More than half of women in the United States diagnosed with cervical cancer have never been screened or have had it very rarely, according to a press release from Roche, the kit's maker, which announced the approval on May 15, 2024.
“Thanks to vaccination, innovative diagnostic tools and screening programmes, the WHO goal of eliminating cervical cancer by 2030 is within reach,” said Matt Souza, CEO of Roche Diagnostics. “Our HPV self-screening solution helps support this goal by reducing barriers and providing access to HPV screening, allowing people to privately collect their own samples for HPV testing.”
Each year, about 11,500 women in the United States are diagnosed with cervical cancer, and about 4,000 women die from it, according to the U.S. Centers for Disease Control and Prevention (CDC).
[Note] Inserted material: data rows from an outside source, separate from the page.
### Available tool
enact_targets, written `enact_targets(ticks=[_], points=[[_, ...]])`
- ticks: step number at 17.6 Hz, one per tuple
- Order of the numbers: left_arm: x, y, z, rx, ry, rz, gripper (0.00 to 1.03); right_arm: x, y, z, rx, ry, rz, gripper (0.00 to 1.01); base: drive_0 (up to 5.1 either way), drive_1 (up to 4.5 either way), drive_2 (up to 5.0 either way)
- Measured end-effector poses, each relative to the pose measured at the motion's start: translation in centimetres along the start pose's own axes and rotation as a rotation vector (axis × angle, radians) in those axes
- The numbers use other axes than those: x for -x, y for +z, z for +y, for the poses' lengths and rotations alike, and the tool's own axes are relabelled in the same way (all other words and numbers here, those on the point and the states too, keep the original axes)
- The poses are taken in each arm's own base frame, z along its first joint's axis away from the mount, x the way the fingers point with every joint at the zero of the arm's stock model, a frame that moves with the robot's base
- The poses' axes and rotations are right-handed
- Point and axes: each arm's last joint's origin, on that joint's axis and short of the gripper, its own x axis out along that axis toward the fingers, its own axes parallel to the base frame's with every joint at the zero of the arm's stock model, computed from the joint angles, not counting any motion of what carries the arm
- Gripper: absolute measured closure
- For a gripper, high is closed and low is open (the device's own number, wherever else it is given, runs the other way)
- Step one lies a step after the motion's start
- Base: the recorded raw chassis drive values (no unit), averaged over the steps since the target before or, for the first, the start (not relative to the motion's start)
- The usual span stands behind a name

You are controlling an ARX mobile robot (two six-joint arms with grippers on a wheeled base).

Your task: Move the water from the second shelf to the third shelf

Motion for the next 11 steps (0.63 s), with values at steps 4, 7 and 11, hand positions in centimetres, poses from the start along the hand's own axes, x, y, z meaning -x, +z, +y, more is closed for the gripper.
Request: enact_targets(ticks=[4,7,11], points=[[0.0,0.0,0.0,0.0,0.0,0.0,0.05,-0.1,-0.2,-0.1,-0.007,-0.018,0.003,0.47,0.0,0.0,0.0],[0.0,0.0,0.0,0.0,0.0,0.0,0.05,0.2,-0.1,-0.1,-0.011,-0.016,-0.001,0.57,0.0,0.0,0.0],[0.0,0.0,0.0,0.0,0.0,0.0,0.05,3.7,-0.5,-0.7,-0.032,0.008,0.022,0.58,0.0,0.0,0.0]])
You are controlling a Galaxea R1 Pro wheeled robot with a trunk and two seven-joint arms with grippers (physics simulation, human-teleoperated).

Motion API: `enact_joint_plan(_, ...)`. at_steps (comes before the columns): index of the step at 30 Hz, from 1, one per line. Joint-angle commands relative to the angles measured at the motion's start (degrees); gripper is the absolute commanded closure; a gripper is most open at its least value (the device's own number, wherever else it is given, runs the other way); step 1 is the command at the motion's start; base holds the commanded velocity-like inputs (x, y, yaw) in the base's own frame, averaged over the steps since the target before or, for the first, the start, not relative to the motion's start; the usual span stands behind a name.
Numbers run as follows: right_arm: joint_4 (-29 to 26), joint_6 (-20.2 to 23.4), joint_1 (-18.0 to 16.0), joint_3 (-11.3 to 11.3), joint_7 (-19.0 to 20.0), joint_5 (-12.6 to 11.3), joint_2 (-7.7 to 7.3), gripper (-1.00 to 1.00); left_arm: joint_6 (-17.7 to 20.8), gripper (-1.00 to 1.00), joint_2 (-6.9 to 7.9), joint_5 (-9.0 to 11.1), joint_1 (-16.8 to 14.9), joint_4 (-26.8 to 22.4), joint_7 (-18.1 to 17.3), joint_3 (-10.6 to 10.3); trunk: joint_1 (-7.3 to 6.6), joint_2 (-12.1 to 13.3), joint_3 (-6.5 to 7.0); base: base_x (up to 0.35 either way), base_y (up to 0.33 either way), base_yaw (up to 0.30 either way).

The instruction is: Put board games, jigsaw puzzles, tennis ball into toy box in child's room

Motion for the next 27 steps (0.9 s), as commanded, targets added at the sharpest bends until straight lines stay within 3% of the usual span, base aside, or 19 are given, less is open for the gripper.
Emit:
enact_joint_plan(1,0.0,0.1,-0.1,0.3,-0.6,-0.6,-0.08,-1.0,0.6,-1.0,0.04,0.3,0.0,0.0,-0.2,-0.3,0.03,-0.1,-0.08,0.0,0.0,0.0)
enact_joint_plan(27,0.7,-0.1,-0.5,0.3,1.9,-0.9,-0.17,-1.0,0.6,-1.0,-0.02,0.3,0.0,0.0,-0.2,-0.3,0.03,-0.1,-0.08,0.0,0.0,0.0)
HPV is the known cause of more than 95% of cervical cancer cases, Roche added.
“Nearly all cervical cancers are caused by persistent infection with certain types of HPV,” said Dr. Karen Knudsen, CEO of the American Cancer Society (ACS). “Self-screening can expand access to screening and reduce barriers, giving more people the opportunity to be detected, treated, and ultimately survive cancer.”
Most general practitioners do not test for HPV. Instead, women are most often screened by their gynecologists during a pelvic exam, a procedure some do not have access to and others find too intrusive and embarrassing.
“Roche’s self-sampling solution can help reduce these barriers by offering an alternative to physician-based sample collection procedures while providing accurate and reliable results,” Roche said.
“This literally opens up another opportunity for another category of people who may not feel comfortable, or have access, or time to get tested in other settings,” Irene Anignier, chief scientific officer at the Society for Research on Women’s Health, told the Washington Post.
The ACS recommends that cervical cancer screening begin at age 25, and that women ages 25 to 65 be tested for HPV every five years.
Research over the past two decades has shown that self-selection for HPV testing is feasible and acceptable, and that women can collect samples as well as their doctors, the ACS said.
“Self-sampling was not FDA-approved at the time of our current guidance, but we now anticipate a minor guidance update to note that initial HPV testing using a clinician-collected or self-sampled specimen is acceptable,” said ACS Chief Scientific Officer Dr. William Dahut.
“We expect self-selection to play an increasingly important role in cervical cancer screening as regulatory and clinical prerequisites are met and supporting evidence continues to accumulate,” Dahut added.
Approval could also open the door to home sample collection.
Teal Health has received FDA breakthrough designation for an at-home cervical cancer screening device called the Teal Wand. Women will collect their own samples at home, then send them to a lab for HPV testing.
This designation gives Teal Health priority status from regulators once clinical trials are completed and data is submitted to the FDA.
"No more stirrups, no more mirrors." "The Teal Wand replaces the need for an in-office Pap smear by using stirrups, a mirror, and a stiff plastic brush or broom. With self-selection, you control the process."